Send back all of the data, word for word.

### SOURCE DATA
┄┄┄┄┄┄┄┄┄┄┄┄┄┄┄┄┄┄┄┄

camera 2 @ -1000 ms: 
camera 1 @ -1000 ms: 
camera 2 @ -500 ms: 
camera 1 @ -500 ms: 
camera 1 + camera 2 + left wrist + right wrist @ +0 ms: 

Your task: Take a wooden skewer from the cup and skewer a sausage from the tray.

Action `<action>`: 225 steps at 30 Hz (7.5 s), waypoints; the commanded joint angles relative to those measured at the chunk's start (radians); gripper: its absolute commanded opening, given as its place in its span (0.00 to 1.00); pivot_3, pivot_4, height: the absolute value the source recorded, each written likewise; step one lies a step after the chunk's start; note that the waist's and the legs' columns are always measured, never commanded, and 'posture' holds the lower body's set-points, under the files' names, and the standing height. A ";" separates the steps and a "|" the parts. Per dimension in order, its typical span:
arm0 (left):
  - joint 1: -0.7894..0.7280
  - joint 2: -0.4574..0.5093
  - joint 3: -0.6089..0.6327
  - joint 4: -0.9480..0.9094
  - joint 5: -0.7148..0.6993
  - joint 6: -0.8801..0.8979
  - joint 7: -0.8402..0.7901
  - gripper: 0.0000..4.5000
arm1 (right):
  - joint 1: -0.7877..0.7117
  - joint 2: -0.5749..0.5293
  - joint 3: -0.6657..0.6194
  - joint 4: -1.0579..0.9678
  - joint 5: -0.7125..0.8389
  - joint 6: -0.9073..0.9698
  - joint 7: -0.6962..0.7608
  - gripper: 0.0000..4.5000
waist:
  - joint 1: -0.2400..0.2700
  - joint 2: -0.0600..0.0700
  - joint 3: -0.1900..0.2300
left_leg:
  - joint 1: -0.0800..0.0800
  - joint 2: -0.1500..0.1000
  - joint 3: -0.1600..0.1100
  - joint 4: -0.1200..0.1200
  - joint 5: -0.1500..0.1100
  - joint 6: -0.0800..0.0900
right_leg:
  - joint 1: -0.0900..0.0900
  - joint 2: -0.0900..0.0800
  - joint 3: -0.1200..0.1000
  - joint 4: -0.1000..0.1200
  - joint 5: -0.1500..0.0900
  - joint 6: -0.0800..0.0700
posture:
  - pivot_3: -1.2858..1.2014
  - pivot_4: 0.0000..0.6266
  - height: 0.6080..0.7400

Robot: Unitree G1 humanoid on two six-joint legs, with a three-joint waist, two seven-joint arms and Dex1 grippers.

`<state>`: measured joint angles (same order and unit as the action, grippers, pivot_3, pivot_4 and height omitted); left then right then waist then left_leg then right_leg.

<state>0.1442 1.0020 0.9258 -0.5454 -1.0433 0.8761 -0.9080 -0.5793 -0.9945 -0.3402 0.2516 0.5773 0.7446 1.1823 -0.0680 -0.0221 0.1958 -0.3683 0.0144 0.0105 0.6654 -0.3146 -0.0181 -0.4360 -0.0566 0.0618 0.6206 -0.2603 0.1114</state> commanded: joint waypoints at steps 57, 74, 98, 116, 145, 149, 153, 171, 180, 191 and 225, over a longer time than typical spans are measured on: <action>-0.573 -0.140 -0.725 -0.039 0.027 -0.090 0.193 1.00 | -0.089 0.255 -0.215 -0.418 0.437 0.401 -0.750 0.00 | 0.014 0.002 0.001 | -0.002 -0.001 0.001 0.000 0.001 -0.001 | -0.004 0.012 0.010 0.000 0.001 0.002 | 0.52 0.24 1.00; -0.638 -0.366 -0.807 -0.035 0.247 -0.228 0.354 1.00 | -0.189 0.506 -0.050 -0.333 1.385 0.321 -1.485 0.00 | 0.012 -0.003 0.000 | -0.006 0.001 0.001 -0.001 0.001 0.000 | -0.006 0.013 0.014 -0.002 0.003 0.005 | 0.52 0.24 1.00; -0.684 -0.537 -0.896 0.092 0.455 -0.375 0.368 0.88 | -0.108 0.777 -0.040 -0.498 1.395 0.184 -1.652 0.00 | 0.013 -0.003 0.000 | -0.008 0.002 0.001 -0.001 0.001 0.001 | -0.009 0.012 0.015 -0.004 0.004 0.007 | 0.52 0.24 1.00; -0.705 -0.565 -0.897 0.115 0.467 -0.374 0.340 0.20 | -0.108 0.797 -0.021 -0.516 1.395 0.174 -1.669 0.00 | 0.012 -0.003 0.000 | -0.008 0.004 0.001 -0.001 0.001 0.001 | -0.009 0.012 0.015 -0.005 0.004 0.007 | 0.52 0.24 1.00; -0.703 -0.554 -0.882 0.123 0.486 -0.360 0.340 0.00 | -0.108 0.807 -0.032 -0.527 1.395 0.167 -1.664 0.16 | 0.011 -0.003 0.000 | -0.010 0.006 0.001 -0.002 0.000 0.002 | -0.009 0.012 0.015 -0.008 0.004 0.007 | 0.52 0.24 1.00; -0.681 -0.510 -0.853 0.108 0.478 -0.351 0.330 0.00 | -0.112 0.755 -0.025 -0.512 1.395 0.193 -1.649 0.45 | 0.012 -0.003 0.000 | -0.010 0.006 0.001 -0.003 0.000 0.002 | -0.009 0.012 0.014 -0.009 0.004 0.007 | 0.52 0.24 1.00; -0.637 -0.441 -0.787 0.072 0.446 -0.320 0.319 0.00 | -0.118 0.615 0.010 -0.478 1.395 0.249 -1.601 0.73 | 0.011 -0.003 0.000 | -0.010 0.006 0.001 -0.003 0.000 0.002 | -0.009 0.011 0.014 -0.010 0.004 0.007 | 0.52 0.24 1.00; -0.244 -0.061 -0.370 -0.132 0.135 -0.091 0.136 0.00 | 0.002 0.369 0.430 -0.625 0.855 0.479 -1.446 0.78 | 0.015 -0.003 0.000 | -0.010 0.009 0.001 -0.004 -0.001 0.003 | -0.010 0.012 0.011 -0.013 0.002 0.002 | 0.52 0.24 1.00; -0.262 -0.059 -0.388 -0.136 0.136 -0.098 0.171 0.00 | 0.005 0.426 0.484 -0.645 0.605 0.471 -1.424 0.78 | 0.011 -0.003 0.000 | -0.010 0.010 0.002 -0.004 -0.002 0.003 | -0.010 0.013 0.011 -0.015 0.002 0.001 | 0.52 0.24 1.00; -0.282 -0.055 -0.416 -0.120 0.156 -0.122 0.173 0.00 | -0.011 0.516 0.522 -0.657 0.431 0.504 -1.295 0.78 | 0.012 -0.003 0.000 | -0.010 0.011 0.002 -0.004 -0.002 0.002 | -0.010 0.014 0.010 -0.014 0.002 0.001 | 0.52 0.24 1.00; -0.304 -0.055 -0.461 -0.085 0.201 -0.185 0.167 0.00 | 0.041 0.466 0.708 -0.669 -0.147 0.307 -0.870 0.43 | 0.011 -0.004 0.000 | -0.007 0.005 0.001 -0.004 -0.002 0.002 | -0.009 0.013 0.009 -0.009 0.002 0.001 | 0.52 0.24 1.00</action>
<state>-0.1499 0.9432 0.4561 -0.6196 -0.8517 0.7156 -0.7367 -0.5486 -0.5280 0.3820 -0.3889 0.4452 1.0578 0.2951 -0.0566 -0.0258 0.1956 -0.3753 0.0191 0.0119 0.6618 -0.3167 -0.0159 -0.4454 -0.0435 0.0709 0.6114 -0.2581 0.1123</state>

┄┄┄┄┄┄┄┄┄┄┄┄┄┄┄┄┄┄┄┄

### ANSWER AREA
camera 2 @ -1000 ms: 
camera 1 @ -1000 ms: 
camera 2 @ -500 ms: 
camera 1 @ -500 ms: 
camera 1 + camera 2 + left wrist + right wrist @ +0 ms: 

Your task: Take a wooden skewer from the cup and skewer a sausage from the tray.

Action `<action>`: 225 steps at 30 Hz (7.5 s), waypoints; the commanded joint angles relative to those measured at the chunk's start (radians); gripper: its absolute commanded opening, given as its place in its span (0.00 to 1.00); pivot_3, pivot_4, height: the absolute value the source recorded, each written likewise; step one lies a step after the chunk's start; note that the waist's and the legs' columns are always measured, never commanded, and 'posture' holds the lower body's set-points, under the files' names, and the standing height. A ";" separates the steps and a "|" the parts. Per dimension in order, its typical span:
arm0 (left):
  - joint 1: -0.7894..0.7280
  - joint 2: -0.4574..0.5093
  - joint 3: -0.6089..0.6327
  - joint 4: -0.9480..0.9094
  - joint 5: -0.7148..0.6993
  - joint 6: -0.8801..0.8979
  - joint 7: -0.8402..0.7901
  - gripper: 0.0000..4.5000
arm1 (right):
  - joint 1: -0.7877..0.7117
  - joint 2: -0.5749..0.5293
  - joint 3: -0.6657..0.6194
  - joint 4: -1.0579..0.9678
  - joint 5: -0.7125..0.8389
  - joint 6: -0.9073..0.9698
  - joint 7: -0.6962..0.7608
  - gripper: 0.0000..4.5000
waist:
  - joint 1: -0.2400..0.2700
  - joint 2: -0.0600..0.0700
  - joint 3: -0.1900..0.2300
left_leg:
  - joint 1: -0.0800..0.0800
  - joint 2: -0.1500..0.1000
  - joint 3: -0.1600..0.1100
  - joint 4: -0.1200..0.1200
  - joint 5: -0.1500..0.1100
  - joint 6: -0.0800..0.0900
right_leg:
  - joint 1: -0.0900..0.0900
  - joint 2: -0.0900..0.0800
  - joint 3: -0.1200..0.1000
  - joint 4: -0.1000..0.1200
  - joint 5: -0.1500..0.0900
  - joint 6: -0.0800..0.0700
posture:
  - pivot_3: -1.2858..1.2014
  - pivot_4: 0.0000..0.6266
  - height: 0.6080..0.7400

Robot: Unitree G1 humanoid on two six-joint legs, with a three-joint waist, two seven-joint arms and Dex1 grippers.

`<state>`: measured joint angles (same order and unit as the action, grippers, pivot_3, pivot_4 and height omitted); left then right then waist then left_leg then right_leg.

<state>0.1442 1.0020 0.9258 -0.5454 -1.0433 0.8761 -0.9080 -0.5793 -0.9945 -0.3402 0.2516 0.5773 0.7446 1.1823 -0.0680 -0.0221 0.1958 -0.3683 0.0144 0.0105 0.6654 -0.3146 -0.0181 -0.4360 -0.0566 0.0618 0.6206 -0.2603 0.1114</state> commanded: joint waypoints at steps 57, 74, 98, 116, 145, 149, 153, 171, 180, 191 and 225, over a longer time than typical spans are measured on: <action>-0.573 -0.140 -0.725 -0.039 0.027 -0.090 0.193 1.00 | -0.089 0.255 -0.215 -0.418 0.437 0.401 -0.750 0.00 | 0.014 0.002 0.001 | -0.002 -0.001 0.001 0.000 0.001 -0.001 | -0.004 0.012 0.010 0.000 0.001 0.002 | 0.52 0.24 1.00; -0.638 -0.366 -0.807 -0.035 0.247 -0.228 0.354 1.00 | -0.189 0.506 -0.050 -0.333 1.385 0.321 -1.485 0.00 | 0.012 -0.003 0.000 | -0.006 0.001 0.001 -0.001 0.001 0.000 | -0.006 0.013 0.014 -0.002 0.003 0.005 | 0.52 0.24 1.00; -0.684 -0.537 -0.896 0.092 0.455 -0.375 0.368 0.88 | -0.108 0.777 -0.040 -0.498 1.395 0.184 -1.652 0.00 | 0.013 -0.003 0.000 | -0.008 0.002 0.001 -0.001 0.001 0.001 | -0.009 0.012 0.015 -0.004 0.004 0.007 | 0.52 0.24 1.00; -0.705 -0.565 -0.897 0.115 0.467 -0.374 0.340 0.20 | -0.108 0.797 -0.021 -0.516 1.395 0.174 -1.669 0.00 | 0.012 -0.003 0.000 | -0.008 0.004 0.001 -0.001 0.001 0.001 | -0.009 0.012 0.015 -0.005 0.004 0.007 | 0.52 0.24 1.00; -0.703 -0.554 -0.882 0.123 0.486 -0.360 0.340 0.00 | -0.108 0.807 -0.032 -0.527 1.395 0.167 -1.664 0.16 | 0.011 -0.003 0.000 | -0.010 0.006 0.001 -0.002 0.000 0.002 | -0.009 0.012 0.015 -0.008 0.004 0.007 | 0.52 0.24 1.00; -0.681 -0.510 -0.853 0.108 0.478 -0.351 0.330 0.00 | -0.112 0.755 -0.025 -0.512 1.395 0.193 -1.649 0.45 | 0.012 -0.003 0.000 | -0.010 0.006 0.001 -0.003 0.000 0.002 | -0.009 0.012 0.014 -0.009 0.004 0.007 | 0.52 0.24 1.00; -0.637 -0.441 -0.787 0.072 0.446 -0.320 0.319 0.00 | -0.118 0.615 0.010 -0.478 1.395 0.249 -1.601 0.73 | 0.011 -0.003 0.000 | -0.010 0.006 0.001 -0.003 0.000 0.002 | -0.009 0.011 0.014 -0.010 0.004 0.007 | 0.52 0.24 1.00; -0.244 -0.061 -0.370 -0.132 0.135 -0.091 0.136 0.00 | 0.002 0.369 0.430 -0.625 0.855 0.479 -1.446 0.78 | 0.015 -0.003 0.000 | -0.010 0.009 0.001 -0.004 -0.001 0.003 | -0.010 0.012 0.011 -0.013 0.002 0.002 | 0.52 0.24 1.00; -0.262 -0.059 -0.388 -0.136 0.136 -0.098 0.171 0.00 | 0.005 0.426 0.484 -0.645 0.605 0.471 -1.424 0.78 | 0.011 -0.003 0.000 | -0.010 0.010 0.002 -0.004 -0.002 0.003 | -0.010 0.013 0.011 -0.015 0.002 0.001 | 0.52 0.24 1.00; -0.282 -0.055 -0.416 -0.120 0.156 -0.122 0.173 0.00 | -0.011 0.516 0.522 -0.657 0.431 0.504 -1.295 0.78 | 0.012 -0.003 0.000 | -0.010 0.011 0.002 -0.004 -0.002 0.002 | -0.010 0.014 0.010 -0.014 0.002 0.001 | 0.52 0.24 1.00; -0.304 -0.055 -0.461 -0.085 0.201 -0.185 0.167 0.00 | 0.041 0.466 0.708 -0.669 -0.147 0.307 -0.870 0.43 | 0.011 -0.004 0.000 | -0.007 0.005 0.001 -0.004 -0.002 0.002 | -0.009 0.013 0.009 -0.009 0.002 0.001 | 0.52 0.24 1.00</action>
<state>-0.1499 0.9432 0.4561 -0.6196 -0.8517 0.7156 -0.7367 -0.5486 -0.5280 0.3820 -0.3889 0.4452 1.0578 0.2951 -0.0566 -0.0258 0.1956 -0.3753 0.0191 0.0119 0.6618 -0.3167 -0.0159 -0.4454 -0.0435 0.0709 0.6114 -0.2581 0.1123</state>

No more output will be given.